KONTAN.CO.ID - Jakarta. Mardani Haji Maming resmi menjadi tersangka kasus dugaan suap izin pertambangan setelah menjalani pemeriksaan di Komisi Pemberantasan Korupsi (KPK). Berikut perjalanan kasus dan sepak terjang Mardani Maming. Mardani Maming adalah mantan Bupati Tanah Bumbu yang sempat dinyatakan buronan KPK karena tak pernah menghadiri panggilan KPK untuk pemeriksaan. . Menurut Wakil Ketua KPK Alexander Marwata, Mardani Maming ditetapkan tersangka kasus dugaan suap terkait pemberian izin usaha pertambangan (IUP) di Kabupaten Tanah Bumbu, Kalimantan Selatan.

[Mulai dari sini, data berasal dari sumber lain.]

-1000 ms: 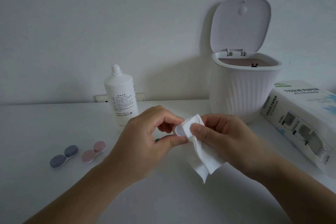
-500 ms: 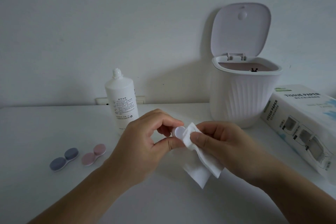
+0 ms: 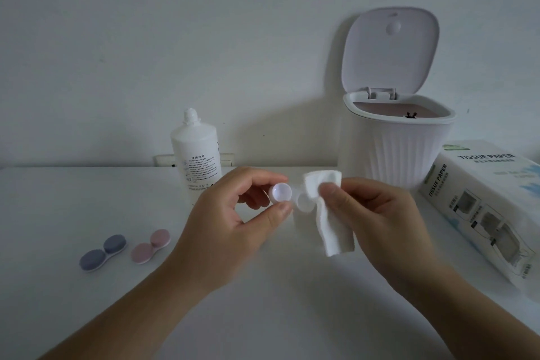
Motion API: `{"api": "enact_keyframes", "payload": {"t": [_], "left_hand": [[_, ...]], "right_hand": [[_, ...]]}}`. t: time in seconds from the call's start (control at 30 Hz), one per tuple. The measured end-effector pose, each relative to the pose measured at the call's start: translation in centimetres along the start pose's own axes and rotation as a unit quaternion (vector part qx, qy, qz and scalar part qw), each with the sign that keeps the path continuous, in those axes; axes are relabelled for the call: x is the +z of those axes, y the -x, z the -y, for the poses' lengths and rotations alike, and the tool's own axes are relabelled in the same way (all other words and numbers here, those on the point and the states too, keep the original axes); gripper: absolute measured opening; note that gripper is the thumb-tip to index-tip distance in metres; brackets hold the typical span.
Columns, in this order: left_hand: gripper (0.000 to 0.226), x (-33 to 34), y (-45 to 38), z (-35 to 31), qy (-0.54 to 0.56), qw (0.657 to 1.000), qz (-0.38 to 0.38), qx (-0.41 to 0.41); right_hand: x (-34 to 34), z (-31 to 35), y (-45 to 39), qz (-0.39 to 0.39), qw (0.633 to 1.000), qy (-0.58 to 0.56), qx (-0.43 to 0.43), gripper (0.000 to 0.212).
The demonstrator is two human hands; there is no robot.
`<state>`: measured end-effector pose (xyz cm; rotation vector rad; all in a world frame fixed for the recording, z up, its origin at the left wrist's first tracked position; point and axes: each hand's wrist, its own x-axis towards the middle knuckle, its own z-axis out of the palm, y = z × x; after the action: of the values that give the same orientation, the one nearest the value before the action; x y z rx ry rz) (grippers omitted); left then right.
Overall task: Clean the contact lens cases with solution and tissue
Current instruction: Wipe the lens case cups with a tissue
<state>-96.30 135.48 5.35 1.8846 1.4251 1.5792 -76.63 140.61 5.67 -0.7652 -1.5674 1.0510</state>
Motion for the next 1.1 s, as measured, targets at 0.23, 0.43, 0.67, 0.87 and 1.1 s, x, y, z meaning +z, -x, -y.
{"api": "enact_keyframes", "payload": {"t": [0.23, 0.43, 0.67, 0.87, 1.1], "left_hand": [[0.033, -0.1, -0.2, -0.3, 0.166, 0.975, 0.060, -0.132], [0.048, 0.7, 0.1, -0.4, 0.177, 0.972, 0.086, -0.126], [0.030, 0.9, 0.1, -0.3, 0.148, 0.978, 0.069, -0.133], [0.029, 0.3, 0.0, 0.1, 0.175, 0.969, 0.116, -0.127], [0.028, 0.7, 0.3, -0.1, 0.028, 0.997, 0.063, -0.042]], "right_hand": [[-0.4, 0.5, -0.2, -0.034, 0.998, -0.057, 0.006, 0.020], [0.5, 0.5, 0.4, 0.025, 0.999, -0.017, -0.029, 0.017], [0.7, 0.5, 0.7, 0.101, 0.995, -0.012, 0.015, 0.015], [0.2, 0.2, 0.4, 0.119, 0.989, 0.046, 0.070, 0.015], [-0.1, 0.0, 0.1, 0.077, 0.991, 0.020, 0.103, 0.013]]}}
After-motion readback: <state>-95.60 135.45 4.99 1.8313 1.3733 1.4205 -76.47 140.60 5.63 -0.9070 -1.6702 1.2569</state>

“MM yang menjabat sebagai bupati Tanah Bumbu periode tahun 2010-2015 dan periode tahun 2016-2018, memiliki wewenang yang satu di antaranya memberikan persetujuan izin usaha pertambangan IUP operasi pertambangan di wilayah Tanah Bumbu, Kalimantan Selatan,” terang Alexander pada Konferensi pers dipantau secara daring, Kamis malam (28/7). Berikut perjalanan kasus Mardani Maming: Pada tahun 2010, salah satu pihak swasta, yaitu Henry Soetio selaku pengemudi PT Prolindo Cipta Nusantara (PCN) bermaksud untuk memperoleh IUP operasi pembagunan milik PT Banun Karya Pratama Lestari (BKPL) seluas 370 hektare yang berlokasi di Kecamatan Angsana, Kabupaten Tanah Bumbu, Kalimantan selatan. Selanjutnya, Henry Soetio diduga melakukan pendekatan dan meminta bantuan kepada Mardani Maming agar dapat memperlancar proses peralihan IUP oprasi pembangunan dari PT BKPL ke PT PCN.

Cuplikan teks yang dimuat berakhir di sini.